Republicans should not concern themselves with the Hispanic vote.

Pandering to people who don't like you is worthless, if Republicans improve their white vote share by a small margin, they'll win.

This is the entire point of the #cuckservative hashtag. Pandering to those who hate you and abandoning your base has gotten Republicans sh**t so far, they just need a slight increase in the white vote and they're fine.

In 1924 the majority of blacks voted for Calvin Coolidge, who would be considered a radical right-wing extremist today.  40 years later less than 10% of black voters votes for the GOP ticket.  the way people vote changes and people with darker skin can be conservatives too.  And that hashtag represents what is wrong with much of conservatism today.  If we can't make limited government appeal to minorities, conservatism has no future in America.

This is why the Republican party needs to be destroyed.

"Make limited government appeal to minorities"

You really do not get it, they need and want handouts, they will not vote for a reduction in those handouts.

Classic cuckservative mindset. Go give books on Austrian economics to poor people in the ghetto, then you will win!

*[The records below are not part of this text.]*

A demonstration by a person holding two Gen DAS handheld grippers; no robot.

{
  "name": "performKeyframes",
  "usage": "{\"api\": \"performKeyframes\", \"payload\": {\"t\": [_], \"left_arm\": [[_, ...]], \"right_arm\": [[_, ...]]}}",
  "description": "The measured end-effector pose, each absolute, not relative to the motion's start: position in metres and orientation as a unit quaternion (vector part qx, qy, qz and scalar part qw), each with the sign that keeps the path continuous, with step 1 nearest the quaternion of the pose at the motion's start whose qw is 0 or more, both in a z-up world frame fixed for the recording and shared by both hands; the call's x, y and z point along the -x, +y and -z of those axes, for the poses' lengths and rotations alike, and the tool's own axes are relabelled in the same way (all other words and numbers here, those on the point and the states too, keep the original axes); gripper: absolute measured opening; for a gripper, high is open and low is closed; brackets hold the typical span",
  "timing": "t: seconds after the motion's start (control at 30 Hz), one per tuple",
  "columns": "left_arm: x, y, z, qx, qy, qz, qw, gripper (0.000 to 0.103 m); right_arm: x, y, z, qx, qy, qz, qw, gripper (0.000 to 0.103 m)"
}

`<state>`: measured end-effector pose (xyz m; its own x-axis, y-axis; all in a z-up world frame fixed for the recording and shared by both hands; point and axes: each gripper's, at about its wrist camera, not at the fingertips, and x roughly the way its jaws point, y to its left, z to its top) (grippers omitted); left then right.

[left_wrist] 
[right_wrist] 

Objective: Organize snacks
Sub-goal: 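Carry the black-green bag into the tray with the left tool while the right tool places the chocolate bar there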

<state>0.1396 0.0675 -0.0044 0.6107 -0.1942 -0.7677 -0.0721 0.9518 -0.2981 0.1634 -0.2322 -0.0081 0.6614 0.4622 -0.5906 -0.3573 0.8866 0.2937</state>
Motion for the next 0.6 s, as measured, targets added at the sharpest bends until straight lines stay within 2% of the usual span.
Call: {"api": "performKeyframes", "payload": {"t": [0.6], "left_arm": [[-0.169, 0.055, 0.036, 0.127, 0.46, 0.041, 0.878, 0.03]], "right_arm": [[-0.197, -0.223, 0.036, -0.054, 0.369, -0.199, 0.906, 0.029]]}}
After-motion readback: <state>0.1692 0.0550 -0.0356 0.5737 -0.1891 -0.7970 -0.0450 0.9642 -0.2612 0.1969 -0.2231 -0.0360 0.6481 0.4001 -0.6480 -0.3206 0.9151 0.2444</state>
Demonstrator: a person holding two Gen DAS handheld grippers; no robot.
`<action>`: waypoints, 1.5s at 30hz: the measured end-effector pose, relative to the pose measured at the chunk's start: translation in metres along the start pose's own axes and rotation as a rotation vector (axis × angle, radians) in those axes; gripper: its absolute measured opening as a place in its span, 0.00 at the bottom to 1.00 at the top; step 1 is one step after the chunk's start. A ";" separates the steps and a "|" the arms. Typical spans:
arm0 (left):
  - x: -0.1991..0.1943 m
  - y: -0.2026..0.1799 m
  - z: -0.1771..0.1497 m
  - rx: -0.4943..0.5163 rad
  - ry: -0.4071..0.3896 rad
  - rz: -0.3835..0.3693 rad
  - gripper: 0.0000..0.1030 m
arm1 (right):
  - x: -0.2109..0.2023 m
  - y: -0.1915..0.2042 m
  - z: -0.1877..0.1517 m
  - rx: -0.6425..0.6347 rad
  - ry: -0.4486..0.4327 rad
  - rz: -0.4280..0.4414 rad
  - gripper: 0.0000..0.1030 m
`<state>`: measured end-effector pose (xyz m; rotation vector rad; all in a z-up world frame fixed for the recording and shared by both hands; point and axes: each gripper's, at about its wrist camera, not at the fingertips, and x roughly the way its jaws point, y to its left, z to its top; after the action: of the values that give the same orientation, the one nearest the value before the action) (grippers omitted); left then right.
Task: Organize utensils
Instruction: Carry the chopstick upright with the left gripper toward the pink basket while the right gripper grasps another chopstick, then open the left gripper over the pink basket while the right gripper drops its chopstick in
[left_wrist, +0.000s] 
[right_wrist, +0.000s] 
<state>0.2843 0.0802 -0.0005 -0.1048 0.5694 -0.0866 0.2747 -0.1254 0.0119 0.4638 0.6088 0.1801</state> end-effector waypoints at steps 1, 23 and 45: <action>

They voted for limited government during the late 19th and early 20th century.  Republicans still got about a third of the black vote until they decided that it was more important to get the white southern vote and actively alienated blacks.
No it was because Barry Goldwater in 1964 decided Civil Rights for Blacks was a "States Rights Issue" and not an issue for the Federal Government to solve. Goldwater was for Civil Rights  for Blacks though. The Black Vote was shifting towards the Dems anyway as far as back as the 1932 Presidential Election though(FDR vs Hoover.) I do think though the Goldwater stance on Civil Rights dramatically reduced the GOP's Black Voter Base to nothing for the next 50 years or alot more than it should have.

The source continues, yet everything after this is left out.